Berliner, making it clear he’s not a conservative, writes that he voted against Trump in both 2016 and 2020.
Yet he cites the way the media, including NPR, immediately dismissed The Post’s initial coverage of Hunter Biden’s laptop as an example of biased groupthink.
Antisemitism blind eye
Similarly, he believes the outlet views the Israel-Hamas war “through the ‘intersectional’ lens that has jumped from the faculty lounge to newsrooms. Oppressor versus oppressed.”
He faults what he calls NPR’s “highlighting the suffering of Palestinians at almost every turn while downplaying the atrocities of Oct. 7, overlooking how Hamas intentionally puts Palestinian civilians in peril, and giving little weight to the explosion of antisemitic hate around the world.”
Berliner says he is going public only after failing to get any attention — or even a meeting — with top management, and is distraught at its refusal to address the shortcomings.
“People are polite,” he writes.
“But nothing changes. So I’ve become a visible wrong-thinker at a place I love. It’s uncomfortable, sometimes heartbreaking.”
The Times’ situation is more complex in that the editors who produce the lopsided paper are battling against what they see as a new generation of staffers who want it to be even more lopsided.
In interviews with The Wall Street Journal, they blamed young tech engineers and data specialists who have little or no background in journalism.
Executive editor Joe Kahn also faulted campus cancel culture, telling the Journal: “Young adults who are coming up through the education system are less accustomed to this sort of open debate, this sort of robust exchange of views around issues they feel strongly about.”
There is truth to his claims, but the fundamental problem is that Kahn’s predecessor, Dean Baquet, opened the floodgates for rampant bias during the 2016 campaign.
Citing a column by media reporter Jim Rutenberg about the difficulty of covering Trump if you thought he was unfit to be president, Baquet said that column “nailed” his worry.
His solution was for key reporters to be freed of rules against giving their opinions, and the paper soon began disparaging Trump relentlessly.
No Russian redressing
It’s no coincidence that the Times led the charge in misleading Americans about the Russia collusion fiasco.

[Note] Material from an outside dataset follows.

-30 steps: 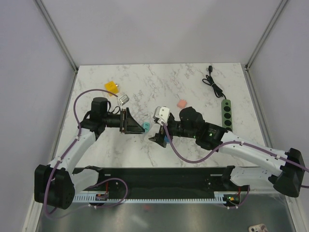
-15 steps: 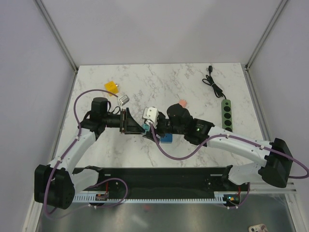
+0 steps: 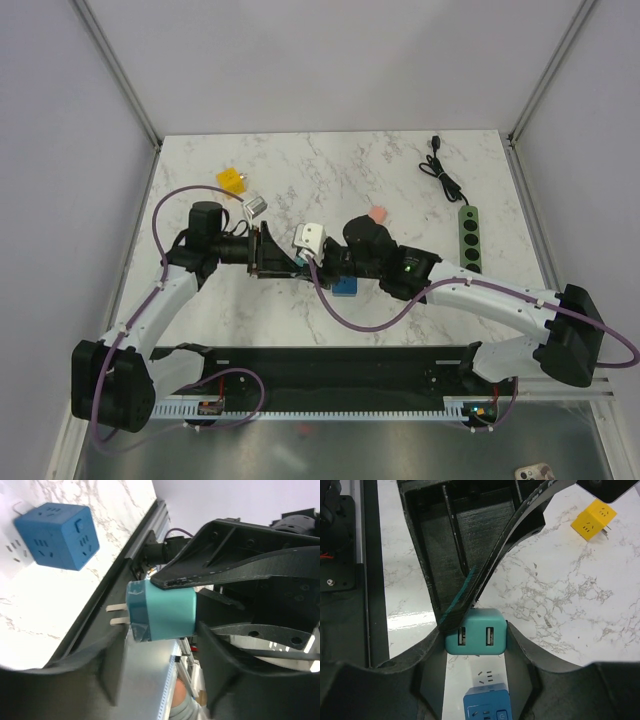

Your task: Insert the plug

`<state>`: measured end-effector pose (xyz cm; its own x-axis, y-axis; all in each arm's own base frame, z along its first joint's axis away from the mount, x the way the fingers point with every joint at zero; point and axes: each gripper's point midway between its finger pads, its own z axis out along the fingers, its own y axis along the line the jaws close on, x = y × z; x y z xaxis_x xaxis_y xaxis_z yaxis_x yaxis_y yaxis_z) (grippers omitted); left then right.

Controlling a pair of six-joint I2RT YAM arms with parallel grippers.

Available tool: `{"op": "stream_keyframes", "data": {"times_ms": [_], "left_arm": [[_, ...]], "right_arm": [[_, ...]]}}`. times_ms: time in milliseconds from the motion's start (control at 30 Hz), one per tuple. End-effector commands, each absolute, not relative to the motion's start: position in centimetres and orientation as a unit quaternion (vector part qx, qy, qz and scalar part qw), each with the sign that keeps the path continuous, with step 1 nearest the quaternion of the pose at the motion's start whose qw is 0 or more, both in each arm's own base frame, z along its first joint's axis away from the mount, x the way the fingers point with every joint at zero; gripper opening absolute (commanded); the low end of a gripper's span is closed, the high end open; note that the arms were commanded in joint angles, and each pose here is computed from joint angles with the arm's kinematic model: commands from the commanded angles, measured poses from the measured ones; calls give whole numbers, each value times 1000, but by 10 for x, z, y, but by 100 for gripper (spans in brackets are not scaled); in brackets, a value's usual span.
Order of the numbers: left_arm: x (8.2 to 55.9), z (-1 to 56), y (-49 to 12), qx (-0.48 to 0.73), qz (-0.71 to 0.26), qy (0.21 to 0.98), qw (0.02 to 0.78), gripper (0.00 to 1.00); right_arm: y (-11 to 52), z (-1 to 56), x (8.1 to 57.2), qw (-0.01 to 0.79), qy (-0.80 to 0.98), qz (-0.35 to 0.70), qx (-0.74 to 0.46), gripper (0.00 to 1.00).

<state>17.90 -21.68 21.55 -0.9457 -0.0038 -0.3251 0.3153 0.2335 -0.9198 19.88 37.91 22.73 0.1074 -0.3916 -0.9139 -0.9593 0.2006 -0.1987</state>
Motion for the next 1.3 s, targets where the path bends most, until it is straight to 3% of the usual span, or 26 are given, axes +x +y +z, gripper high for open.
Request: {"op": "stream_keyframes", "data": {"times_ms": [0,33,167,200,267,500,600,800,1100,1267], "left_arm": [[184,225,-219,102,-605,776,149,73],[187,228,-219,100,-603,776,153,80],[208,235,-216,78,-572,794,191,91],[217,229,-212,54,-547,811,202,99],[243,226,-200,20,-494,834,245,100],[294,186,-123,-144,-328,889,283,100],[297,171,-90,-197,-277,894,293,100],[287,170,-42,-227,-170,891,354,100],[265,170,-34,-212,-148,875,409,100],[263,169,-46,-195,-165,880,401,100]], "right_arm": [[386,246,205,515,600,301,-532,0],[387,250,209,524,605,304,-518,0],[380,248,219,524,662,295,-448,0],[376,247,225,529,681,281,-422,0],[367,238,235,519,733,263,-352,0],[344,208,248,502,833,192,-136,0],[334,188,248,480,859,172,-49,0],[342,135,237,448,890,82,-10,0],[361,134,234,493,868,47,32,0],[363,125,230,488,870,50,40,0]]}}
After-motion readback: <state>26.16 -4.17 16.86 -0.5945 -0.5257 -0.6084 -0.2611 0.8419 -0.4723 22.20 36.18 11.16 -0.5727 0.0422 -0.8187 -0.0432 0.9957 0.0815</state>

To this day, it has never admitted the errors.
Worse, the pattern persists. Kahn, after telling the Journal he wants coverage of Trump to be emotion-free, cited a recent piece in his paper as an example of fact-based, fair coverage.
Yet the story, headlined “Why a Second Trump Presidency May Be More Radical Than His First,” begins by resurrecting a remark Trump made in 1990 about how China’s leaders crushed the Tiananmen Square protest a year earlier.
After noting Trump said the Communist leaders were “horrible” and “vicious,” but “they put it down with strength,” the Times concluded that “his exaltation of the ruthless crushing of democratic protesters is steeped in foreshadowing.”
If using a 34-year-old ambiguous quotation to justify that sweeping conclusion is fair coverage, fairness has no meaning.
Especially when the Times never acknowledges the unprecedented ruthlessness of Democrats trying to lock up Trump, bankrupt him and keep him off presidential ballots.
Regarding the in-house revolt, a flashpoint came when someone leaked information about a Times plan for a podcast on how Hamas weaponized rape on Oct. 7.
A long article on the subject drew staff criticism, and the pushback led to the podcast being put off.
The Times’ launched an investigation of the leak, which led to claims it is singling out African and Arab employees.
The accusations that Kahn and other editors are bigots amounts to their reaping what they sowed.
The paper routinely accuses Trump and most Republicans of racism and Islamophobia, so perhaps being falsely accused will lead the editors to return to standards of fairness in their coverage of others.
Fat chance, which is why we should enjoy their comeuppance while it lasts.